她放下茶杯,身体微微前倾,双手撑在膝盖上,目光紧紧锁住霍金斯低垂的脸。

“霍金斯!”

她叫他的名字,声音不大,却异常清亮,带着一种不容置疑的穿透力。

霍金斯抬起眼,看向她。

沈青直直地回视着他,眼神锐利而明亮,仿佛要凿穿他所有的理性防御。

她伸手指着自己的鼻尖,一字一顿,用前所未有的、近乎霸道的语气宣告:

“你要相信你的老大我!沈青!”

她微微扬起下巴,那神情不是傲慢,而是一种深植于灵魂的、历经万千劫难磨砺出的绝对自信。

“是这个世界上,唯一一个可以逆天改命的人!”

霍金斯被她突然爆发的气势震得身体微微后仰了一下,握着茶杯的手指不自觉地收紧,指节泛起一点白色。

他看着沈青眼中那种灼人的、仿佛能点燃一切阴霾的笃定光芒,呼吸微微一滞。

这种感觉……很奇特。

不同于凯多那种纯粹力量碾压带来的窒息感,也不同于其他强者气势上的压迫。

这是一种更……“不讲理”的自信,一种仿佛连命运本身都要为之让路的狂妄。

偏偏从她嘴里说出来,又带着一种奇异的、让人不由自主想要去相信的力量。

他喉结轻轻滚动了一下,垂下目光,盯着杯中那片缓缓沉底的茶叶,仿佛那里藏着宇宙的奥秘。

过了几秒,他才开口,声音比刚才更低沉了些:“如果……占卜出的胜率,是百分之零呢?”

他问出这个问题时,心底某个角落,其实带着一丝连自己都未曾察觉的、微弱的试探。

他想知道,面对绝对的“不可能”,她这份自信,是否还能成立。

沈青几乎没有任何犹豫,立刻回答:

“我相信你。
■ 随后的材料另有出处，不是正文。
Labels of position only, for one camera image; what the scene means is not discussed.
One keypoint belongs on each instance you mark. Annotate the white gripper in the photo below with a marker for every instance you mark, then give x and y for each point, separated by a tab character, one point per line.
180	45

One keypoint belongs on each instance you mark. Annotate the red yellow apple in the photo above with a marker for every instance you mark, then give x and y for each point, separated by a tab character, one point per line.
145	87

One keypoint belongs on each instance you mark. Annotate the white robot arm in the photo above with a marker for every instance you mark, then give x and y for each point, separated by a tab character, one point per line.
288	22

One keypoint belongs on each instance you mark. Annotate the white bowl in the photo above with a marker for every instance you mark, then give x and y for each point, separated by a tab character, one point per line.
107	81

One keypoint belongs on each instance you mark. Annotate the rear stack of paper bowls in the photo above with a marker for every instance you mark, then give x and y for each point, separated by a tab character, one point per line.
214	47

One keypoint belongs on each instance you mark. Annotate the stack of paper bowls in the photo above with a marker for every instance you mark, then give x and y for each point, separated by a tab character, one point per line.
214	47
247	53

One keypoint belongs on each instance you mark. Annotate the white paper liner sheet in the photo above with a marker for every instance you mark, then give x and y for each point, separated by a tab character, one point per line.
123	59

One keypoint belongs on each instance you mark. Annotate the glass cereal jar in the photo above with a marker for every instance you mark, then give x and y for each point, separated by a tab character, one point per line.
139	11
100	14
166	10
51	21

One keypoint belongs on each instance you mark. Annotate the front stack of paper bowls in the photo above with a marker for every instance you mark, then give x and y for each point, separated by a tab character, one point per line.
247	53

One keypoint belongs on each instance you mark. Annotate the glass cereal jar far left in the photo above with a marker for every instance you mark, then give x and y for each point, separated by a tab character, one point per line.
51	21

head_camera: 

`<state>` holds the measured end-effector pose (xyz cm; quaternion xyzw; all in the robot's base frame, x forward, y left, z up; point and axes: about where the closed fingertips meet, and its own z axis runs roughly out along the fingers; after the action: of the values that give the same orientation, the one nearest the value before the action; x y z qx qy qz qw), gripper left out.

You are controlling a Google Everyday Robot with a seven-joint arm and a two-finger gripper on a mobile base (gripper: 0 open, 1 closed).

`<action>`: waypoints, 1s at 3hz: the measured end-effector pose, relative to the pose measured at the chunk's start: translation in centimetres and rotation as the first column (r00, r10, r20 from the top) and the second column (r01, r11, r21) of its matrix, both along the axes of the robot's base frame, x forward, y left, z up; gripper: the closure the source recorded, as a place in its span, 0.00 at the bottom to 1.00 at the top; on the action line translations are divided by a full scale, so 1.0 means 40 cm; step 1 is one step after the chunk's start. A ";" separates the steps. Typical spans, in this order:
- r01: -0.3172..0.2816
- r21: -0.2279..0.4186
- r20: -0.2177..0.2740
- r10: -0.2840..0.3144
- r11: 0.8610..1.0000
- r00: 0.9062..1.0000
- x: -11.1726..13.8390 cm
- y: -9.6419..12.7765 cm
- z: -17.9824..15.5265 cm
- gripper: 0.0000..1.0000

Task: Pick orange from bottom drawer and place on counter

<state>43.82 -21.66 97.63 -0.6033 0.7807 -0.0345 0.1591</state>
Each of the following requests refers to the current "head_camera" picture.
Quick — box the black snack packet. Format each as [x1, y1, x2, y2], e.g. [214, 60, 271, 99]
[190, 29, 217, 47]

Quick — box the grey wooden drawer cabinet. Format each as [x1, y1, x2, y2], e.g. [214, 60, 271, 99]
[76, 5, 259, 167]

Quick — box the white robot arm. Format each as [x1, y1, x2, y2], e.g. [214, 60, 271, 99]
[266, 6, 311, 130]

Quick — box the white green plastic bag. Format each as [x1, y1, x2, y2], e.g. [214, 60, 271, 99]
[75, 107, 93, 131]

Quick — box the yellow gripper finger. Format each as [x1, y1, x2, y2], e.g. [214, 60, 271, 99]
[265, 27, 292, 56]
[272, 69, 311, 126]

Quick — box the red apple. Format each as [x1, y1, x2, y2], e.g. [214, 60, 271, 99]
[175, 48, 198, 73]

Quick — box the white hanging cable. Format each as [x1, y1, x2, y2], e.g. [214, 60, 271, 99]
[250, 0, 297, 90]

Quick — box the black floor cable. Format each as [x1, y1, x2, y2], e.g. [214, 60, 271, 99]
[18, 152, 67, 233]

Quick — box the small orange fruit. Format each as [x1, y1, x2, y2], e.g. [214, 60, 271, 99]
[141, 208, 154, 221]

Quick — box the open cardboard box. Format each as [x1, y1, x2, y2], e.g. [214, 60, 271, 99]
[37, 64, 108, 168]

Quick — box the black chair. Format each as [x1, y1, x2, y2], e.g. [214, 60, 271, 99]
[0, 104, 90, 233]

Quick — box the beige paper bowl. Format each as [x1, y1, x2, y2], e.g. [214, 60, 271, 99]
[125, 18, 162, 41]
”

她的声音斩钉截铁。

“就算你抽出那张代表‘绝境’或者‘终结’的牌,看到概率是零……”

她停顿了一下,身体前倾的幅度更大,几乎要越过两人之间矮小的茶桌。

她的目光牢牢锁住霍金斯,声音放缓,却像重锤一样,一个字一个字敲在他心上:

“你也不会真的放弃。对吗?”

霍金斯没有抬头,也没有回答。他只是握着茶杯,静静地看着那片茶叶最终沉入杯底。

但他握着杯子的手指,指节因为用力而显得越发分明,指尖按压处甚至微微泛白。

他不会放弃吗?即使概率是零?理性告诉他,面对零概率事件,最优解是止损,是接受。但心底深处,似乎又有另一个声音在微弱地反驳。